■ **Extracted records**
::::

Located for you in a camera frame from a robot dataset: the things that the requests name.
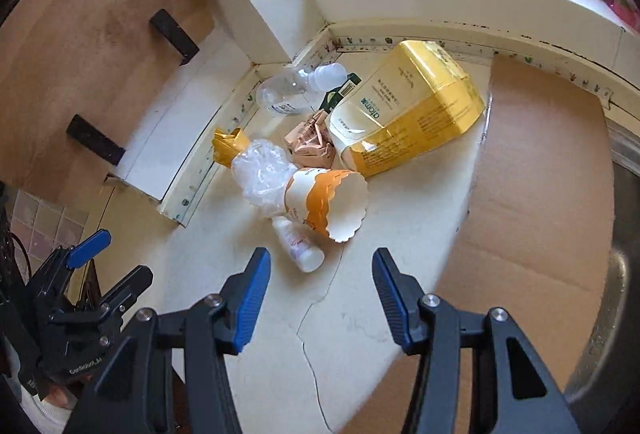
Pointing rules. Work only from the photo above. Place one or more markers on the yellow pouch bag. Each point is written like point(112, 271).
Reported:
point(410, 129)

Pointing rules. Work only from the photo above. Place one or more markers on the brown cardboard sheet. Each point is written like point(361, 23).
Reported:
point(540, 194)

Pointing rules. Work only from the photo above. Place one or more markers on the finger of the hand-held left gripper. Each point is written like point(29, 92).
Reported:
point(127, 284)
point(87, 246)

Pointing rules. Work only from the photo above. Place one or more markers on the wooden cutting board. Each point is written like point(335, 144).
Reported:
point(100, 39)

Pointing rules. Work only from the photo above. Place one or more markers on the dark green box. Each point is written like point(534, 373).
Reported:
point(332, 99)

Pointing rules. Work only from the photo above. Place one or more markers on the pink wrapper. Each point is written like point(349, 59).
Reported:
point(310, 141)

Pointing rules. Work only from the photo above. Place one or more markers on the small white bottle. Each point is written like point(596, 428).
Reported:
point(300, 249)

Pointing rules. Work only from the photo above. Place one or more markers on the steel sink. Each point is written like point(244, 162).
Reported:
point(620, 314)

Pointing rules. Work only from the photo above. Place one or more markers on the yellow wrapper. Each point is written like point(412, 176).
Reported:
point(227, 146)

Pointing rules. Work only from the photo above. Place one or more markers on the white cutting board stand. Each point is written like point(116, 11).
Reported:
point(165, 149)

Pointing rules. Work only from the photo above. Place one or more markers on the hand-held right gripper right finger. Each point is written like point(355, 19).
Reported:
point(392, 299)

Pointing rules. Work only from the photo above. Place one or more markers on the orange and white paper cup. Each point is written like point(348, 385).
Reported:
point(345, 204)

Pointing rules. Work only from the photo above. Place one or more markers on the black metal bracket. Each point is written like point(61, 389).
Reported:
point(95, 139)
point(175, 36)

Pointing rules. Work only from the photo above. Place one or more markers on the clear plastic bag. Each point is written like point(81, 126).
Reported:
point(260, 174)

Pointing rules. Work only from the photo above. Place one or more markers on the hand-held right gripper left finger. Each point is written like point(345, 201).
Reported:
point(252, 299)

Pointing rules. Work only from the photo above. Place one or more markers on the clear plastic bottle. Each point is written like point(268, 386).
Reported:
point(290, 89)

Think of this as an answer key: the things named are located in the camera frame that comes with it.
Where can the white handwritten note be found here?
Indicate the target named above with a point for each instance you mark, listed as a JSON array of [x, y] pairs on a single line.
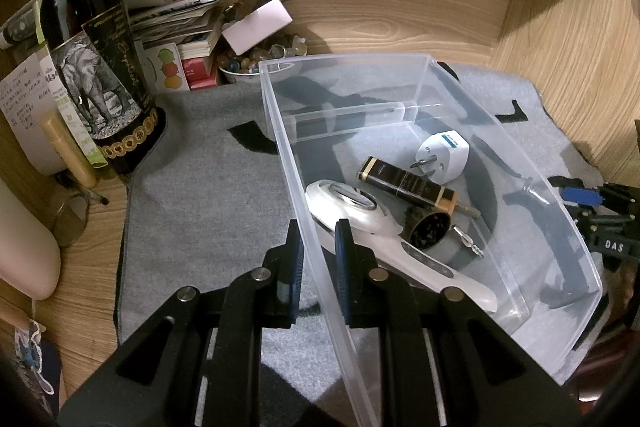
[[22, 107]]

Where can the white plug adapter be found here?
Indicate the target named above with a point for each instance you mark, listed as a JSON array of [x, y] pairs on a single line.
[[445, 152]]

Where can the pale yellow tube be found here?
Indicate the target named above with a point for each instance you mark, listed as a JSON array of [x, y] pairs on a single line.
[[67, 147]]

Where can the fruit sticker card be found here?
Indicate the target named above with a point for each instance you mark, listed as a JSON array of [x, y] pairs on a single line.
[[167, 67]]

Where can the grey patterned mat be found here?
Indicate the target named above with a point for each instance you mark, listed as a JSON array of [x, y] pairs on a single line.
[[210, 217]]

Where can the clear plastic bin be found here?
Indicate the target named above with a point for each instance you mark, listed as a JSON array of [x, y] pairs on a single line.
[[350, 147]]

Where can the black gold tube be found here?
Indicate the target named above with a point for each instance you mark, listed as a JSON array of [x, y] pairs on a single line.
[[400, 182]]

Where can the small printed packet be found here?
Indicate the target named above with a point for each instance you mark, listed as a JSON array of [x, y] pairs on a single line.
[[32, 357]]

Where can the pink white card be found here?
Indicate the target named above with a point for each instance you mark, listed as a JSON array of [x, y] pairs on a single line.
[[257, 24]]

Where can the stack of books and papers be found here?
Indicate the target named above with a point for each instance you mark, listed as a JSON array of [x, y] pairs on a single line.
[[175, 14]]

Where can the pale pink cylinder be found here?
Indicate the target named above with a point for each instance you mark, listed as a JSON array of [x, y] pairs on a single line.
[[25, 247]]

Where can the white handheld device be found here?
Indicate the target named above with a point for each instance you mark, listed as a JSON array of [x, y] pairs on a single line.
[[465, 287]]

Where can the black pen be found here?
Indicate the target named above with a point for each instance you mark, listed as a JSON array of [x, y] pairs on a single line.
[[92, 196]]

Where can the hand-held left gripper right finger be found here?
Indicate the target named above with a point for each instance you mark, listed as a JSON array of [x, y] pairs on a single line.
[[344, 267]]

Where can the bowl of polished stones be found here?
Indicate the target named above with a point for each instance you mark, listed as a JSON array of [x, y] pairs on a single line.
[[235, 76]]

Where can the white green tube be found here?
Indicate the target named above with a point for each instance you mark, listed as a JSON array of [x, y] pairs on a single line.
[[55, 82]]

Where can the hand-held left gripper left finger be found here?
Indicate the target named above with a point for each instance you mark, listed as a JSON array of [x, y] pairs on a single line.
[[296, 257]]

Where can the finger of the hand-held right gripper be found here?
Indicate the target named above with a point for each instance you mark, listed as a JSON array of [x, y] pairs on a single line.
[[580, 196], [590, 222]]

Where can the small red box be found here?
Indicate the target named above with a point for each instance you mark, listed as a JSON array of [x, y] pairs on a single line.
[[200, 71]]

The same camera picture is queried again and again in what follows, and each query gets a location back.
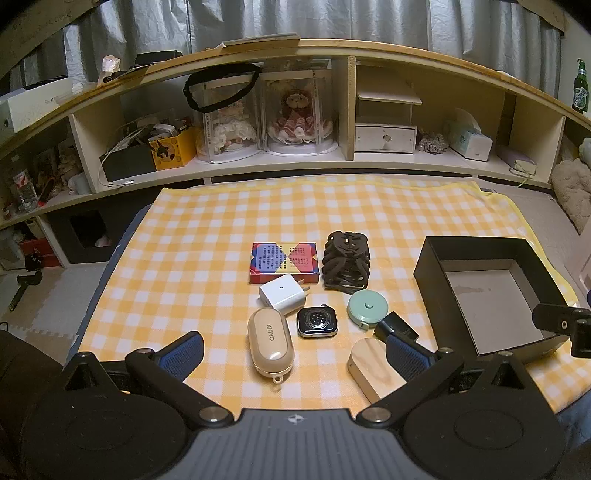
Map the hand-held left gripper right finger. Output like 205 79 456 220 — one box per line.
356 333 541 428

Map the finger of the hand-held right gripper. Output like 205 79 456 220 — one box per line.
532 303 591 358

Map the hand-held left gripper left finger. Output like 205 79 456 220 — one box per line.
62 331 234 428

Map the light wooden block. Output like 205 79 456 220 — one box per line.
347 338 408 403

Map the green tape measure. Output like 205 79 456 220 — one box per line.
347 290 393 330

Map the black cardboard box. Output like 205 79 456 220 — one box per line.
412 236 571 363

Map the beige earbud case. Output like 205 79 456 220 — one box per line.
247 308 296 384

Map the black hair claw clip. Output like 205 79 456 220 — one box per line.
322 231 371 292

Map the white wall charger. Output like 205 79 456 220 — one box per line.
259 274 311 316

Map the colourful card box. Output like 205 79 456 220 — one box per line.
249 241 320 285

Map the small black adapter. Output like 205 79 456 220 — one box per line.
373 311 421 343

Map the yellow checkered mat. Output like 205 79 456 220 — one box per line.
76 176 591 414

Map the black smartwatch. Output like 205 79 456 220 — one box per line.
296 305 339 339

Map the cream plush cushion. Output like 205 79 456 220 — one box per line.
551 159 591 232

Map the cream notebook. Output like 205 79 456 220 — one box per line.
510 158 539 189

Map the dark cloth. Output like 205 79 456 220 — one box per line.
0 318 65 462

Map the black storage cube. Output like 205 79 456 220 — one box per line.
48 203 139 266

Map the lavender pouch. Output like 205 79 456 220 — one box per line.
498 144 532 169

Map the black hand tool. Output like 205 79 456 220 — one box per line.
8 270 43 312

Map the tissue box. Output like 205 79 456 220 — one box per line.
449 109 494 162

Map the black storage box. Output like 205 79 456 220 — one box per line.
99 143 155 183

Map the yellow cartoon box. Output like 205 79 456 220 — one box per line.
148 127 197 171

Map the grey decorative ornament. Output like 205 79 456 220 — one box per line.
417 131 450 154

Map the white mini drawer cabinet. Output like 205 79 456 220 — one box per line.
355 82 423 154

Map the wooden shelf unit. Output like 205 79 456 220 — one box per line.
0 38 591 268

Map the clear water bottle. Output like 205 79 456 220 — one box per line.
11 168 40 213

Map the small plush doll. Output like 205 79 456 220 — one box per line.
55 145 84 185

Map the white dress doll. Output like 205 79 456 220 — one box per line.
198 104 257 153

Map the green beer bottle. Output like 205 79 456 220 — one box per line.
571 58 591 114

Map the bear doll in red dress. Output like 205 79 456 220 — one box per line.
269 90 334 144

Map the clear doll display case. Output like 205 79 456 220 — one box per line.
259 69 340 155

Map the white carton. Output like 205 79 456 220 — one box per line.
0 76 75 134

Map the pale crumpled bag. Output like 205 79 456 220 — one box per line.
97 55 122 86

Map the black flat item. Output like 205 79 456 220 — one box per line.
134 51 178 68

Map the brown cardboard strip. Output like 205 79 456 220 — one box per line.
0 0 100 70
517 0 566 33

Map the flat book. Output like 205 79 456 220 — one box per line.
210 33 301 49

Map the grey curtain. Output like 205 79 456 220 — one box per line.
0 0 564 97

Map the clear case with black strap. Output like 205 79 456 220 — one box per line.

::::

■ **TASK PROMPT**
If a line above includes the word "that", count it; then give the final number by itself.

■ **ANSWER FOR THE TASK**
2